I rub my chin with my wrist, scratching some invisible itch as the smile slides off my face. “Well. Offer still stands, if you ever want to talk brother stuff.”
Milo reaches up and rubs the back of his neck. “I appreciate it. But this thing with Harley—our dad died a few years back. Car accident. So. That’s kind of tangled in this whole mess, too.”

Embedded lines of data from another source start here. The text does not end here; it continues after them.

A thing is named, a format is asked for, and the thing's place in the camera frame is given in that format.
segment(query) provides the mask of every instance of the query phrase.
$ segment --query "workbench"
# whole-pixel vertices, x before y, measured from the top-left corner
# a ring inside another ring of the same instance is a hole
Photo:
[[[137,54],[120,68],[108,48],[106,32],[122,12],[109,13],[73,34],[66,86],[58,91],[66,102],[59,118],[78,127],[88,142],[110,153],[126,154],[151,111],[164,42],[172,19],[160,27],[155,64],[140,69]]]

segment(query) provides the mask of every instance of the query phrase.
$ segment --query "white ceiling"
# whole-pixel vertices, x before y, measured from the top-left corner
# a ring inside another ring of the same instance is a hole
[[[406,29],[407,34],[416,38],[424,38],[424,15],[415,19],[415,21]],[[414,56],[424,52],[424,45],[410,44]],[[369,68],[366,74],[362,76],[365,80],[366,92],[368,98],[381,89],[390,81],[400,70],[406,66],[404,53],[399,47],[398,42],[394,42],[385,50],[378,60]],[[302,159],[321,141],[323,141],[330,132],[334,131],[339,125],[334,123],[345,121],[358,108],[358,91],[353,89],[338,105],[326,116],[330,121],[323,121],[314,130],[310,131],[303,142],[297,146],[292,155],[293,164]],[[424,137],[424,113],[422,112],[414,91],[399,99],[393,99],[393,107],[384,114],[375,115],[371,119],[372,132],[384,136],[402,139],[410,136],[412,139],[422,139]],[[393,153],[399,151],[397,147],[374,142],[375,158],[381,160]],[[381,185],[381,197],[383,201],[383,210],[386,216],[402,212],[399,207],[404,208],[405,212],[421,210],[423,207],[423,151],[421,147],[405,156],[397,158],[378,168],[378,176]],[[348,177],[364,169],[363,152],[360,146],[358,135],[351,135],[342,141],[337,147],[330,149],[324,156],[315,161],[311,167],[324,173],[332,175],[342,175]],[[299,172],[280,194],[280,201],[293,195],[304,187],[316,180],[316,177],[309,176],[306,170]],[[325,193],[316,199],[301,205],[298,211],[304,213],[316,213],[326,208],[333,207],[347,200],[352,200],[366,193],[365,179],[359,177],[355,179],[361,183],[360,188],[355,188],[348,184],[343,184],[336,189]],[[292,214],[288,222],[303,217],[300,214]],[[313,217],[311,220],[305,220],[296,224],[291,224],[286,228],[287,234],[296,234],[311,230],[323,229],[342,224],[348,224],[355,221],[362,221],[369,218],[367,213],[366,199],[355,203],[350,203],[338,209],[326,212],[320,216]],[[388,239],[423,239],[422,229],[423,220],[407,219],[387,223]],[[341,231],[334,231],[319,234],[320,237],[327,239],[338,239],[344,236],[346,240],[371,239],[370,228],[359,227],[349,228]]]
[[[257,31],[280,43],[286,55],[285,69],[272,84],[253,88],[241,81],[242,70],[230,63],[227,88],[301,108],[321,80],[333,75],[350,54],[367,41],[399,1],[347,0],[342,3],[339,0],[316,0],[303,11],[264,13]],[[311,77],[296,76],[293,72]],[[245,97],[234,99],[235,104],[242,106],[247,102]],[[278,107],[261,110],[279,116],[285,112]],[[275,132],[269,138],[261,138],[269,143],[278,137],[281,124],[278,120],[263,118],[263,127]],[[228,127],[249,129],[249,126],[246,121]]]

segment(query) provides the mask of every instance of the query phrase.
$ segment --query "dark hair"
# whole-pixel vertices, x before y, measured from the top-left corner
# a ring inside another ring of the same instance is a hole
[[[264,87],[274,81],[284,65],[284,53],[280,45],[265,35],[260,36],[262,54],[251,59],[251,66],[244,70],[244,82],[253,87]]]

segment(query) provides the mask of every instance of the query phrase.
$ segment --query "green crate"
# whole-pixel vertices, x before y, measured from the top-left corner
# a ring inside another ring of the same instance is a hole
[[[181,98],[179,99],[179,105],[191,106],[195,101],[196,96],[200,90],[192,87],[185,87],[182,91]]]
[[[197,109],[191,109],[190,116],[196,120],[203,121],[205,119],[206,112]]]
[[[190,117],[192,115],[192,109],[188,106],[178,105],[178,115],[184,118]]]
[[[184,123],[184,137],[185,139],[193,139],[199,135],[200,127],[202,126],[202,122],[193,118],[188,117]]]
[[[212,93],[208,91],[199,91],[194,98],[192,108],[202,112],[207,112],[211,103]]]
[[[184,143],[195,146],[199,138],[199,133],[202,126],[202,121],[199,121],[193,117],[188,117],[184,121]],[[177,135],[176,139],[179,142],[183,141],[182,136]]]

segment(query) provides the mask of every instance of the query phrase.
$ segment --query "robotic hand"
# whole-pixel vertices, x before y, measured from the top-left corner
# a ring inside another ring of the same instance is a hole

My heart reacts before I do, pinching in my chest and stopping my breath. “Oh.” I look up at him, and when our eyes connect, I am taken back to how familiar he seemed when we first met. Maybe it wasn’t just that I knew his voice. There’s a specific kind of grief that comes with losing someone you love, the kind that is always skimming just under the surface; the kind so universal that you can’t help recognizing it in someone else, even if you don’t know what you’re seeing yet. “I’m sorry. I didn’t know.”
His tone is cautious. “But you get it.”
I suck in a breath to deflect or change the subject, the way I’ve done whenever parents come up since I got to campus. But this isn’t like that. For the first time, I don’t worry about the distance it might put between us, telling him about my past. I worry about the distance it will put between us if I hold it back. If I swallow down the words that I want to tell him, knowing he’s one of the few people here who can understand.
I let the breath go. He’s trusting me with his own hurt. I can trust him with mine.
“Yeah. My mom died when I was eleven. Cancer.” I almost shrug, trying to ease some of the bluntness of it, but there’s something about this walk—the quiet in the chill, the way we seem so separate from everything else—that takes all of the tension out of me. “And my dad . . . just never really dealt with it. Put away all her stuff. Got a job two hours away, so he didn’t really have to deal with me. My grandmas raised me, mostly.”